After his resignation from the military in 1870, Rathbone struggled to find and keep a job due to his mental instability. He became convinced that Harris was unfaithful and resented the attention she paid their children. He reportedly threatened her on several occasions after suspecting that she was going to divorce him and take the children. During this time, he made multiple unsuccessful attempts to obtain a position as a United States consul, before eventually being offered the appointment as Consul to Hanover by President Chester A. Arthur.

Rathbone and his family relocated to Germany, where his mental health continued to decline. On December 23, 1883, he attacked his children in a fit of madness. He fatally shot and stabbed his wife, who was attempting to protect the children. He stabbed himself five times in the chest in an attempted suicide. He was charged with murder, but was declared insane by doctors after he blamed the murder on an intruder. He was convicted and committed to an asylum for the criminally insane in Hildesheim, Germany. The couple's children were sent to live with their uncle, William Harris, in the United States.

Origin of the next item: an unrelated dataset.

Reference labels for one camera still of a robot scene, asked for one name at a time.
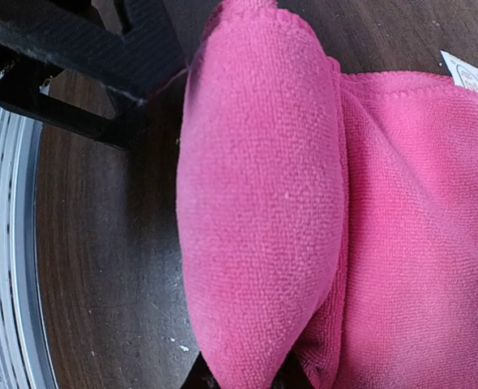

Rathbone spent the rest of his life in the asylum. On August 31, 1910, it was reported that he was "near death". He died on August 14, 1911, and was buried next to his wife at the Stadtfriedhof Engesohde cemetery in Hanover. In 1952, the Rathbones' remains were disinterred and their remains disposed of in accordance with the German cemetery's policies, i.e. the couple's surviving family lived overseas and could not regularly tend their graves.

==Portrayals==
- Earl Schenck (1924) The Dramatic Life of Abraham Lincoln
- Lloyd Whitlock (1936) The Prisoner of Shark Island
- Steve Darrell (1955) Prince of Players
- John Cooler (1977) The Lincoln Conspiracy
- Sean Baldwin (1998) The Day Lincoln Was Shot
- Andy Martin (2010) The Conspirator
- Joseph Carlson (2013) Killing Lincoln
- Larry David (2026) Life, Larry and the Pursuit of Unhappiness

His experience at the Lincoln assassination and the murder of Clara Harris are covered in the non-fiction book Worst Seat in the House: Henry Rathbone's Front Row View of the Lincoln Assassination by Caleb Stephens.

Rathbone and Harris are also the subjects of Henry and Clara, a 1994 historical fiction novel by Thomas Mallon.